Work task » Keep every line in which "camera" occurs and drop the rest of the data.

Extracted records »
■ ■ ■ ■

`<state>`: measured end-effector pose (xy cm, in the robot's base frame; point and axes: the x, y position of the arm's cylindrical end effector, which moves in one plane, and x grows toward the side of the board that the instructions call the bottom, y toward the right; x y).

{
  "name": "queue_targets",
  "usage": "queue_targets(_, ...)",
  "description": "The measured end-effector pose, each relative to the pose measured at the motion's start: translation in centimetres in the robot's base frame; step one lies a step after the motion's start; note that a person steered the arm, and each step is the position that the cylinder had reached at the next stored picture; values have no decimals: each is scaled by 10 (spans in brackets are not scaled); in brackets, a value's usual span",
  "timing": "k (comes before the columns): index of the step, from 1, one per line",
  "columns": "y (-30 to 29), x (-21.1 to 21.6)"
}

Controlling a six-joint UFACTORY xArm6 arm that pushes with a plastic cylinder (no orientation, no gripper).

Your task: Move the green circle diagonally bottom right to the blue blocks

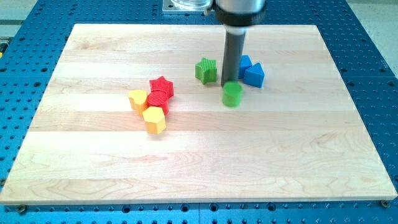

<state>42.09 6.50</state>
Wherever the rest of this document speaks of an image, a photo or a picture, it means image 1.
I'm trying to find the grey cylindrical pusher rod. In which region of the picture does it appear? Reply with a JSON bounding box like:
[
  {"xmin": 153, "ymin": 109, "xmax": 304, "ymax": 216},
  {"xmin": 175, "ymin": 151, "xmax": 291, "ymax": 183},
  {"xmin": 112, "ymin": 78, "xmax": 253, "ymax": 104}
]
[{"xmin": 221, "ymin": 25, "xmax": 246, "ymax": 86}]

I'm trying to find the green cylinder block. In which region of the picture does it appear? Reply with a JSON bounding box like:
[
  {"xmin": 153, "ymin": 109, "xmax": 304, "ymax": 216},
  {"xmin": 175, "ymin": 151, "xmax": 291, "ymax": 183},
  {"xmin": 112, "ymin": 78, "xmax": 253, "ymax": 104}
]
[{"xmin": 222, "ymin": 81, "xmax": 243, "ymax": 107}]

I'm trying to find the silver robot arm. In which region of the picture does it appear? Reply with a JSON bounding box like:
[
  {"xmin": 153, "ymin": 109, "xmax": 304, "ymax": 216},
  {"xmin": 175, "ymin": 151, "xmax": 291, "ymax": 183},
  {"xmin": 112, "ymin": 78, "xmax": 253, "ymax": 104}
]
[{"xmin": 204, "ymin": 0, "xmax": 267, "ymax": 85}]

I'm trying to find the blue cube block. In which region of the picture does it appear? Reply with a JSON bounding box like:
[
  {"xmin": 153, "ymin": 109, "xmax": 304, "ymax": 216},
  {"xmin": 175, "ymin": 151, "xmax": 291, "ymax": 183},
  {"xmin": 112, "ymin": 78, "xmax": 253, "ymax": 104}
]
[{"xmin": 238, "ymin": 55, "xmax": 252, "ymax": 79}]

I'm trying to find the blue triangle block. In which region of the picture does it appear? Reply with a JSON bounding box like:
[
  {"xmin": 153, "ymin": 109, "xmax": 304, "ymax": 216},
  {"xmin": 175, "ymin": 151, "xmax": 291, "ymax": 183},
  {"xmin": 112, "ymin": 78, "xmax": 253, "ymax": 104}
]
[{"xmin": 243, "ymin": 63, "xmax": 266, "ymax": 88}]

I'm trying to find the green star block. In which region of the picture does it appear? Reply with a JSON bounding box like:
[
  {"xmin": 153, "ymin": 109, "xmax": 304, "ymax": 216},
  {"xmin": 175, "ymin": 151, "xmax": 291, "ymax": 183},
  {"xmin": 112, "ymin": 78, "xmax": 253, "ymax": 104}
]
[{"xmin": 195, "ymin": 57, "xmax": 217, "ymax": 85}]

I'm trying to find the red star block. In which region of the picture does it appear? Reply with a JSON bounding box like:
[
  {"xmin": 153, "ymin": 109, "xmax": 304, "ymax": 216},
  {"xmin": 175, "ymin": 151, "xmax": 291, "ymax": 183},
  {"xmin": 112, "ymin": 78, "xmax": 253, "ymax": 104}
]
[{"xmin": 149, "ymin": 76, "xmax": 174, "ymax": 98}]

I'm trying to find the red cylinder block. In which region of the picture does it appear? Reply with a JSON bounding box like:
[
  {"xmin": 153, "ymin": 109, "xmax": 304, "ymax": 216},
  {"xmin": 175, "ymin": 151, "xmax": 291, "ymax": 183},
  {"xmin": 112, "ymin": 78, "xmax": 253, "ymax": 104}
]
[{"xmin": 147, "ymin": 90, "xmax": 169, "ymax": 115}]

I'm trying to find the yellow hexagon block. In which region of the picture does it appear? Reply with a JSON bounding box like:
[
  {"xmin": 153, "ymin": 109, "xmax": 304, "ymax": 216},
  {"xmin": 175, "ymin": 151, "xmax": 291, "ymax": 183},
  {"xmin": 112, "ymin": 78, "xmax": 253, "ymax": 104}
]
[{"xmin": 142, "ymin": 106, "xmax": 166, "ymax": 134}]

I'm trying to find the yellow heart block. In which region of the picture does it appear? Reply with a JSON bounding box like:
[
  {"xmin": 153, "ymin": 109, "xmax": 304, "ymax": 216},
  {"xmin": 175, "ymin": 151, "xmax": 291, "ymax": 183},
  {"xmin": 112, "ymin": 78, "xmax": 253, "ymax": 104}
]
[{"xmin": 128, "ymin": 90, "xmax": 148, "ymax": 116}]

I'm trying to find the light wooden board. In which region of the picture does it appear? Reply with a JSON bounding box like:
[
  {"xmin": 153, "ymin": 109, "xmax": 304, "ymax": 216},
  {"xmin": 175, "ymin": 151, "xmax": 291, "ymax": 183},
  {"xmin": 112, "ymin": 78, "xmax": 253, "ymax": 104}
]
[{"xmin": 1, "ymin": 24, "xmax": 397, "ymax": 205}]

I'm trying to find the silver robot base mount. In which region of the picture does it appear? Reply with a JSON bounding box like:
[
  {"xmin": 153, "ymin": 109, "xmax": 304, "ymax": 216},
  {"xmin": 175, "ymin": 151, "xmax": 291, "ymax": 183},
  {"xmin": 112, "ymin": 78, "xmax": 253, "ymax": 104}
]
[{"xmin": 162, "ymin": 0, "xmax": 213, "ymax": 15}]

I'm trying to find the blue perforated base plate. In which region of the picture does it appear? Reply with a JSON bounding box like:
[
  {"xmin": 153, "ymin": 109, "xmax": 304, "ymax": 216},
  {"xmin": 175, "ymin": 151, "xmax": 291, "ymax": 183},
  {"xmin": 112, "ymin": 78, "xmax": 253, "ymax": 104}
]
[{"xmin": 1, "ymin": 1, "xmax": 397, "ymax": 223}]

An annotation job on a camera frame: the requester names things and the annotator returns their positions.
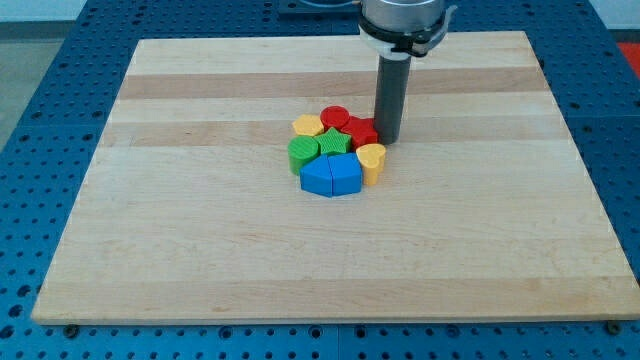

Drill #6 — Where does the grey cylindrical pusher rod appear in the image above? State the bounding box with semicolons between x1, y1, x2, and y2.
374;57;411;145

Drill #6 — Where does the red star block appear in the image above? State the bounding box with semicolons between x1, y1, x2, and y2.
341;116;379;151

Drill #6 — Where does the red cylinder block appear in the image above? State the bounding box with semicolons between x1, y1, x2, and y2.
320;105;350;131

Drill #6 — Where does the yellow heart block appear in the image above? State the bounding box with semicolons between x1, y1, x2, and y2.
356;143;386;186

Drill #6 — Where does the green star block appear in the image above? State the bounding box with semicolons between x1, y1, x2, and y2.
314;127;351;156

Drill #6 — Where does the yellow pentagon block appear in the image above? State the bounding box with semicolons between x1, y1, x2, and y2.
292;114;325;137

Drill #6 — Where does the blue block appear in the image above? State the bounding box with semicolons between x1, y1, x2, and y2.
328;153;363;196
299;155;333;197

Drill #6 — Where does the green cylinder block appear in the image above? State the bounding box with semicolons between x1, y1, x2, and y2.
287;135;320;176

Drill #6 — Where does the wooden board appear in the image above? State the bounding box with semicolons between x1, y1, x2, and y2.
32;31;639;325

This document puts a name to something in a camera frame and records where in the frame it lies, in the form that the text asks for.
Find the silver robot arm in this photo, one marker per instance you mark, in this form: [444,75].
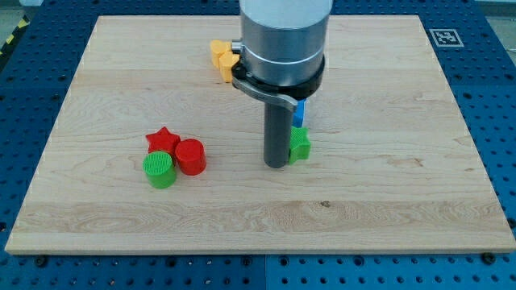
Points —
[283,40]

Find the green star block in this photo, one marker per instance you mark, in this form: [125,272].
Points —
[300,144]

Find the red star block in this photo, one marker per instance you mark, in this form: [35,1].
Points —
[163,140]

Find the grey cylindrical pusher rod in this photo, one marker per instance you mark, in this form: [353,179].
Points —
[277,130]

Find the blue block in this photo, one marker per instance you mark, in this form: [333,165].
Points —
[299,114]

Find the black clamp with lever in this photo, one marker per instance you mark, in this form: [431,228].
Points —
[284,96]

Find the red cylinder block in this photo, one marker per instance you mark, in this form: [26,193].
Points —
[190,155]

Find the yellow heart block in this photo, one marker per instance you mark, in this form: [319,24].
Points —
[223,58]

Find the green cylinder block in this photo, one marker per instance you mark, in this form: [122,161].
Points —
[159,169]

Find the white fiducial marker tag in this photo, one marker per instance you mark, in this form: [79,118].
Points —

■ ■ ■ ■

Task response »
An annotation job on a camera frame: the requester names things and the annotator returns their positions.
This document puts a name to something in a camera frame and records where in the frame it lies, in the form that the text asks for.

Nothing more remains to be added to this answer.